Marconi at first paid little attention to syntony, but by 1900 developed a radio system incorporating features from these systems, with a two circuit transmitter and two circuit receiver, with all four circuits tuned to the same frequency, using a resonant transformer he called the "jigger". In spite of the above prior patents, Marconi in his 26 April 1900 "four circuit" or "master tuning" patent on his system claimed rights to the inductively coupled transmitter and receiver. This was granted a British patent, but the US patent office twice rejected his patent as lacking originality. Then in a 1904 appeal a new patent commissioner reversed the decision and granted the patent, on the narrow grounds that Marconi's patent by including an antenna loading coil (J in circuit above) provided the means for tuning the four circuits to the same frequency, whereas in the Tesla and Stone patents this was done by adjusting the length of the antenna. This patent gave Marconi a near monopoly of syntonic wireless telegraphy in England and America. Tesla sued Marconi's company for patent infringement but didn't have the resources to pursue the action. In 1943 the US Supreme Court invalidated the inductive coupling claims of Marconi's patent due to the prior patents of Lodge, Tesla, and Stone, but this came long after spark transmitters had become obsolete.

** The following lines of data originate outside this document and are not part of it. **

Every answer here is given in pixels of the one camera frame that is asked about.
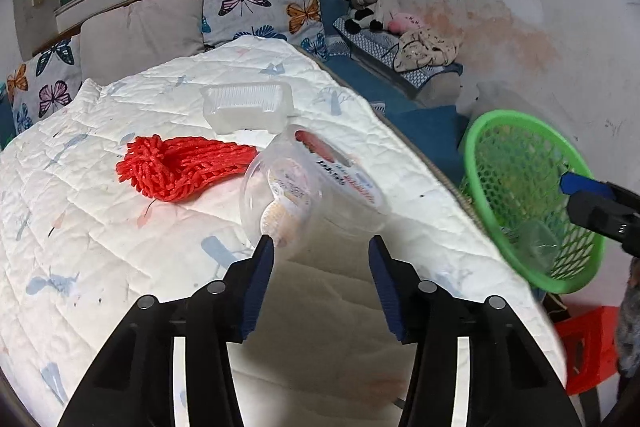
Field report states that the clear labelled plastic cup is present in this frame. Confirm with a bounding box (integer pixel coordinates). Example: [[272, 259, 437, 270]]
[[240, 124, 391, 263]]

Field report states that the clear plastic box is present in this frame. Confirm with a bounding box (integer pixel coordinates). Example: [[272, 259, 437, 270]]
[[200, 80, 296, 135]]

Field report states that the beige pillow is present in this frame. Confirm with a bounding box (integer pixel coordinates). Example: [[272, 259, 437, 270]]
[[80, 0, 206, 85]]

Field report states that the white quilted blanket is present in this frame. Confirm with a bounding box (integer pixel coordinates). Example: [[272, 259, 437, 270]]
[[0, 38, 568, 427]]

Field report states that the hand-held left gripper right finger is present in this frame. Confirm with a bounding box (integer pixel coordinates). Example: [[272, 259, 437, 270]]
[[368, 234, 583, 427]]

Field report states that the pink plush toy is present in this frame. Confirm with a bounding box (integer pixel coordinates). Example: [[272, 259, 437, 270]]
[[387, 12, 431, 34]]

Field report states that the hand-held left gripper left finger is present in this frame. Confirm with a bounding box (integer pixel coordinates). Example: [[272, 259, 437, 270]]
[[57, 234, 276, 427]]

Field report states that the blue sofa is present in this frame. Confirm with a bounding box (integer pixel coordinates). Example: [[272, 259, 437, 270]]
[[0, 0, 471, 188]]

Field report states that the butterfly print pillow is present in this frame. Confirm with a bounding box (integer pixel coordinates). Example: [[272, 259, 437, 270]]
[[201, 0, 331, 62], [0, 34, 83, 142]]

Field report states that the green plastic basket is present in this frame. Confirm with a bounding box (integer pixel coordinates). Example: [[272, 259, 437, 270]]
[[459, 109, 606, 294]]

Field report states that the black white cow plush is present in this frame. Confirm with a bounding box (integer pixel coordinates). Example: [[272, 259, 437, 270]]
[[345, 0, 401, 35]]

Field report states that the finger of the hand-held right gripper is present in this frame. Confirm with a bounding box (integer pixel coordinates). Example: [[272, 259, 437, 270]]
[[560, 172, 640, 208], [566, 191, 640, 255]]

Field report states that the grey blue cloth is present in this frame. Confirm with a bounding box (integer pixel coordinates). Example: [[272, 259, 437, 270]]
[[615, 257, 640, 378]]

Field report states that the spotted beige cloth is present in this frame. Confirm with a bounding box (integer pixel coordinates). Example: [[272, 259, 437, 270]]
[[392, 27, 466, 72]]

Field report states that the blue patterned mat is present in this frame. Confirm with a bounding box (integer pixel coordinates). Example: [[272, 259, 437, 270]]
[[332, 17, 463, 88]]

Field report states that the red mesh net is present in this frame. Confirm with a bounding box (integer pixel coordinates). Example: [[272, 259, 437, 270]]
[[116, 134, 259, 202]]

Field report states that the red plastic stool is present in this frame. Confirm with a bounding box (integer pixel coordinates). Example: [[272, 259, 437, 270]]
[[555, 306, 621, 395]]

The inductively coupled or "syntonic" spark transmitter was the first type that could communicate at intercontinental distances, and also the first that had sufficiently narrow bandwidth that interference between transmitters was reduced to a tolerable level. It became the dominant type used during the "spark" era. A drawback of the plain inductively coupled transmitter was that unless the primary and secondary coils were very loosely coupled it radiated on two frequencies. This was remedied by the quenched-spark and rotary gap transmitters (below).

In recognition of their achievements in radio, Marconi and Braun shared the 1909 Nobel Prize in physics.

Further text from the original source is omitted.